Court of Appeals of Utah
May 5, 2022
2022 UT App. 57 (Utah Ct. App. 2022)

Opinion

20200891-CA

05-05-2022

State of Utah, Appellant, v. Alayne K. Timpson, Appellee.

Troy S. Rawlings and Nathan Lyon, Attorneys for Appellant Scott L. Wiggins, Attorney for Appellee


Second District Court, Farmington Department The Honorable David R. Hamilton No. 191700910

Troy S. Rawlings and Nathan Lyon, Attorneys for Appellant

Scott L. Wiggins, Attorney for Appellee

Judge Michele M. Christiansen Forster authored this Opinion, in which Judges David N. Mortensen and Ryan M. Harris concurred.

OPINION

CHRISTIANSEN FORSTER, JUDGE

¶1 Alayne K. Timpson entered into a plea agreement under which the State agreed, among other things, not to oppose that she be allowed to serve part of her jail sentence through a work release program administered at the jail. After Timpson pled guilty to driving under the influence (DUI) with priors, but before sentencing, the work release program shut down due to the outbreak of COVID-19, thereby preventing Timpson from being able to serve her jail sentence through the program. Some months later, the program reopened, but it was no longer administered at the jail: participants were allowed to serve their sentences through home confinement on an ankle monitor. Timpson was sentenced soon after the implementation of the ankle monitor program, and the district court imposed a sentence that permitted her to serve her "jail sentence" through home confinement rather than at the jail.

¶2 The State now appeals, arguing that the imposed sentence is illegal because it allows Timpson to serve less than the statutorily mandated minimum of 62.5 days in jail. We agree with the State and therefore vacate Timpson's sentence and remand for resentencing.

BACKGROUND

¶3 On March 10, 2019, a police officer observed Timpson's vehicle "make a wide turn, crossing over a solid white line and a second lane of traffic before entering the turn lane." During the maneuver, Timpson "failed to signal appropriately." Thereafter, the officer initiated a traffic stop.

¶4 During his first encounter with Timpson, the officer "observed she had relaxed facial features, her eyes were watery and bloodshot, and she was slow to respond to his questions." Based on the officer's experience, he understood these characteristics "were consistent with someone under the influence of a depressant."

¶5 The officer approached Timpson a second time and asked her to exit her vehicle.
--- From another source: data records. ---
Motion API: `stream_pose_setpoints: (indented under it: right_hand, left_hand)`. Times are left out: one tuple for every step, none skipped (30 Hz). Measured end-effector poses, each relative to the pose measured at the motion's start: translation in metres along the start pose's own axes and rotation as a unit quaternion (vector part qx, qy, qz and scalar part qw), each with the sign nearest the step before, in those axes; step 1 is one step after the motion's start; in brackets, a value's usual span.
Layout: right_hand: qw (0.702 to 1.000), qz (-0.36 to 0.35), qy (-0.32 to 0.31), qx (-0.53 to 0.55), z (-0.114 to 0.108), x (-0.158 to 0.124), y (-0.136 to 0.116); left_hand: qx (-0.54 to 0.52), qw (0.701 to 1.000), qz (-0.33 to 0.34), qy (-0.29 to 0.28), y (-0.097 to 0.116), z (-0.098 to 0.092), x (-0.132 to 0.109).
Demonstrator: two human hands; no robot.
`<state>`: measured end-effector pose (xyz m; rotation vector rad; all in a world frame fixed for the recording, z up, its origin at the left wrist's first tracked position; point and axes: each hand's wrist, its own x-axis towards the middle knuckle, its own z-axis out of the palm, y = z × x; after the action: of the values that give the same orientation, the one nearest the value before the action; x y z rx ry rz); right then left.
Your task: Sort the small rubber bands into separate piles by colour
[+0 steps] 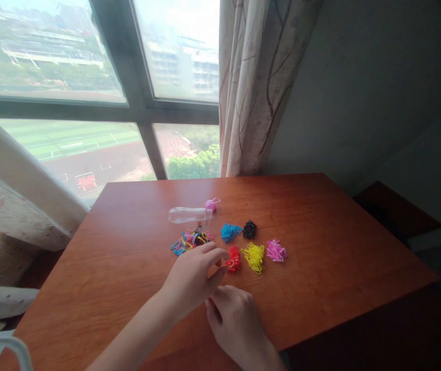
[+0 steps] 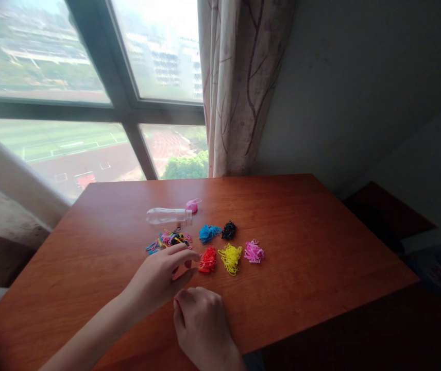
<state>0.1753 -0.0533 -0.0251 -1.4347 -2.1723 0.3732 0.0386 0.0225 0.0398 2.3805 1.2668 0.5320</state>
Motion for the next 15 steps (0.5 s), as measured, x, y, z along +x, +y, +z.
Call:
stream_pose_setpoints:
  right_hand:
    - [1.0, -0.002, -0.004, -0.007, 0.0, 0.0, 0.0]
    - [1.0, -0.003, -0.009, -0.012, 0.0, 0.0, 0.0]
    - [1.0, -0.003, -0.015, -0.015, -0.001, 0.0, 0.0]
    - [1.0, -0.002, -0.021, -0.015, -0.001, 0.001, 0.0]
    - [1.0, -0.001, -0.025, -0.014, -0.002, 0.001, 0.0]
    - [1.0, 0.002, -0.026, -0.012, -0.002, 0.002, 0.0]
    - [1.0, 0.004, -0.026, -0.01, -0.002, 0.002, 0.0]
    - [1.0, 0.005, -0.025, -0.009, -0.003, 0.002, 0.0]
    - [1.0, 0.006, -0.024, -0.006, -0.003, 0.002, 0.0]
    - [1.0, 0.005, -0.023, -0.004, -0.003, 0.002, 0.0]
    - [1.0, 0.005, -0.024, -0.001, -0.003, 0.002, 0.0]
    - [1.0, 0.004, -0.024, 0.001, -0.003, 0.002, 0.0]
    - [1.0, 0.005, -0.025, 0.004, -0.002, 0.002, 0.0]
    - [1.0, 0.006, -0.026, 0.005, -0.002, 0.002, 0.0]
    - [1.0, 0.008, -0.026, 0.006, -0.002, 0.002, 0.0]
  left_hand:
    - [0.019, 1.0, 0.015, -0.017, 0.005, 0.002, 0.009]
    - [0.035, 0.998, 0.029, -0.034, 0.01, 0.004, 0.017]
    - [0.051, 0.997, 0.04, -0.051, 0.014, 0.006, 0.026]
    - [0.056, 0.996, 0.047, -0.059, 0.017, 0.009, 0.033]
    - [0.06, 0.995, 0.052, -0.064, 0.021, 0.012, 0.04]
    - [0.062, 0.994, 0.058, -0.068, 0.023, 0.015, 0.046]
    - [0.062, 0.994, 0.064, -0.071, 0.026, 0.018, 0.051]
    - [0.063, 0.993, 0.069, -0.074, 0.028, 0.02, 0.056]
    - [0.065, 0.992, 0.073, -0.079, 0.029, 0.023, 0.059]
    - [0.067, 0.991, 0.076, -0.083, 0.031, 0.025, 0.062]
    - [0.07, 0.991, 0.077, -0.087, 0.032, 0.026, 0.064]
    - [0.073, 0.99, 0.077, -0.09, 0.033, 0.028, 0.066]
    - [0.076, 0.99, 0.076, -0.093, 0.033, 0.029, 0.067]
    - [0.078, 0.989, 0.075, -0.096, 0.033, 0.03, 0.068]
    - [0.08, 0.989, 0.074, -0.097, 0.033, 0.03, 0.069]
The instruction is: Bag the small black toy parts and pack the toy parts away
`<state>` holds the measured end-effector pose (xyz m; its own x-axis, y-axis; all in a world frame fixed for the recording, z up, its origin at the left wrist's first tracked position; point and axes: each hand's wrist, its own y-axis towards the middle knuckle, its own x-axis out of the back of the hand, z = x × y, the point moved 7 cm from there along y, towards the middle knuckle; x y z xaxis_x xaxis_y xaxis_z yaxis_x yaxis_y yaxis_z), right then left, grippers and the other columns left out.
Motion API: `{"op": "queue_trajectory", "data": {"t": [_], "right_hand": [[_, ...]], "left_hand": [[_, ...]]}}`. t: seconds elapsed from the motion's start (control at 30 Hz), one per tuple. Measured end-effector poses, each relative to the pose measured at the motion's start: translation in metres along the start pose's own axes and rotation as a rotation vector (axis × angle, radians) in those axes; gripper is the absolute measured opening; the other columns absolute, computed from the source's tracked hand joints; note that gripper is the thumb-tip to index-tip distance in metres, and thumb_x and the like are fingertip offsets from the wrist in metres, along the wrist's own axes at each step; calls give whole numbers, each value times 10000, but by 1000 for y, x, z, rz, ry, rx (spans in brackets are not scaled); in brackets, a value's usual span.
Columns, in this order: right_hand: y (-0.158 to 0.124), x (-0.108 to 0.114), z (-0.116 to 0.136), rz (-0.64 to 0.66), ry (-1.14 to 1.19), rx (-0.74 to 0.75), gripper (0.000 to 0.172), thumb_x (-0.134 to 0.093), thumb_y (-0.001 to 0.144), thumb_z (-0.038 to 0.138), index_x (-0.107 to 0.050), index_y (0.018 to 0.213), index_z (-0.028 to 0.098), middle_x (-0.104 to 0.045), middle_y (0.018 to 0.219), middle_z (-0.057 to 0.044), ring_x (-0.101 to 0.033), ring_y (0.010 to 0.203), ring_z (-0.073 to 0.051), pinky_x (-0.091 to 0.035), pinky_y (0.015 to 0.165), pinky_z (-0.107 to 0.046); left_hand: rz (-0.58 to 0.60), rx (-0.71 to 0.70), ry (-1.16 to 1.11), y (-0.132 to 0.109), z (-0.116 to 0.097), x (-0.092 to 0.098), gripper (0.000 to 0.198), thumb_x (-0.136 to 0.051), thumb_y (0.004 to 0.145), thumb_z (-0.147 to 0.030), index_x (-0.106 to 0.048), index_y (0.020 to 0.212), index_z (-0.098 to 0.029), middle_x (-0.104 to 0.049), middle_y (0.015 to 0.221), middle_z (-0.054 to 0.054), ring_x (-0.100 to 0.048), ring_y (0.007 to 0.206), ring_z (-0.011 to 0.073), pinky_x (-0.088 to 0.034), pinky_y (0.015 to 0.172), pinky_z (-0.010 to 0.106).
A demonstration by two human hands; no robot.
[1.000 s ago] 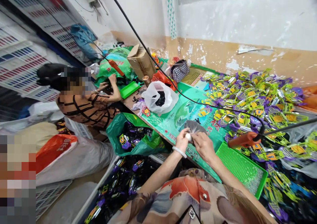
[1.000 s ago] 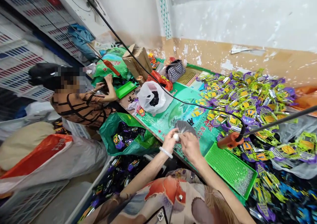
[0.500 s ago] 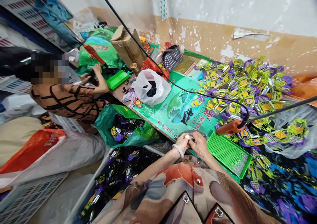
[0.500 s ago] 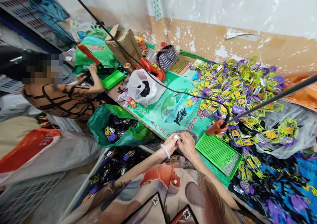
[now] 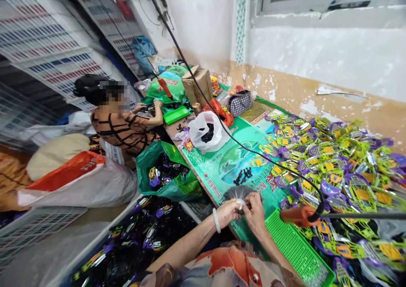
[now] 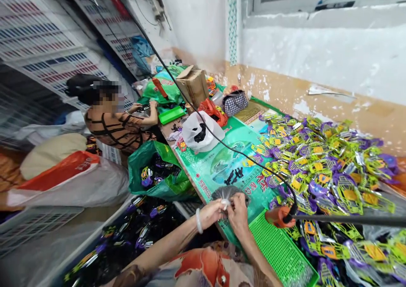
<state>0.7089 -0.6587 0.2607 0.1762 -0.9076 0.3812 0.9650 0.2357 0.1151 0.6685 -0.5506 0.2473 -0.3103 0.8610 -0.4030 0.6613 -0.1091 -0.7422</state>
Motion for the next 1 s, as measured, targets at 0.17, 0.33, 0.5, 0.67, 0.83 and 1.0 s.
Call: {"op": "queue_trajectory", "data": {"t": [0.17,0.33,0.5,0.67,0.83,1.0], "right_hand": [[20,-5,18,113,-156,179,281,-441,850,137,-612,1066,190,-557,978,-95,-587,896,-232,-519,755,-354],[32,-19,1,44,-247,47,226,-438,942,285,-620,1050,206,-619,921,-104,-619,830,-249,-521,709,-368],[57,-46,-15,41,-217,-69,311,-392,971,402,-638,1021,218,-654,877,-101,-640,780,-247,-504,683,-360],[104,-79,-1,117,-270,-97,329,-431,926,463,-574,726,244,-614,729,-75,-591,659,-234,-459,626,-347],[138,-100,-1,157,-107,-274,336,-484,856,534,-585,721,244,-629,669,-56,-571,610,-228,-464,598,-350],[177,-108,5,134,23,-421,338,-539,793,555,-617,735,232,-629,666,-31,-578,640,-220,-476,615,-333]], "left_hand": [[-217,-159,-157,21,-14,3,312,-804,515,-257,-539,637,-146,-560,628,-16,-533,639,105,-431,631,235],[-284,-242,-180,45,-21,13,418,-843,538,-431,-546,612,-147,-533,604,-17,-503,619,104,-397,617,237],[-321,-352,98,63,-48,42,518,-752,653,-616,-541,575,-149,-465,588,-26,-450,614,108,-358,594,242],[-442,-323,145,89,-72,81,436,-687,751,-597,-599,780,-171,-526,645,-18,-515,658,146,-411,627,257],[-317,-610,648,87,-126,93,286,-436,942,-358,-673,1000,-209,-648,987,76,-589,970,229,-453,905,381],[-147,-947,1090,92,-159,93,456,-586,855,-334,-575,1299,-231,-539,1402,105,-368,1370,314,-266,1130,530]]}}
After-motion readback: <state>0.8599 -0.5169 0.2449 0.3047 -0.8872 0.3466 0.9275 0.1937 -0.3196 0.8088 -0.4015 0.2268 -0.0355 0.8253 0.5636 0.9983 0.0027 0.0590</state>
As Timpson did so, the officer "observed she was slow, deliberate, and appeared unsteady on her feet." The officer noted that these movements were "also consistent with someone under the influence of a depressant."

¶6 Based on these observations, the officer put Timpson through field sobriety tests, which indicated that Timpson was impaired. A subsequent Intoxilyzer test revealed she had a blood alcohol content of 0.151. At the time of the incident, Timpson "was an alcohol restricted driver" with "two prior D.U.I. convictions within the past ten years." As a result, the State charged Timpson with three counts related to the incident: driving under the influence of alcohol with priors (Count 1), alcohol restricted driver (Count 2), and failure to signal (Count 3).

¶7 Timpson and the State negotiated a resolution to the case by way of a plea agreement. Under the terms of the plea agreement, Timpson would plead guilty to Count 1 in exchange for the dismissal of Counts 2 and 3. In addition, the State agreed to not oppose that Timpson be placed into the work release program at the jail. On March 4, 2020, Timpson entered a guilty plea pursuant to the terms of the plea agreement, and sentencing was scheduled for May 6, 2020.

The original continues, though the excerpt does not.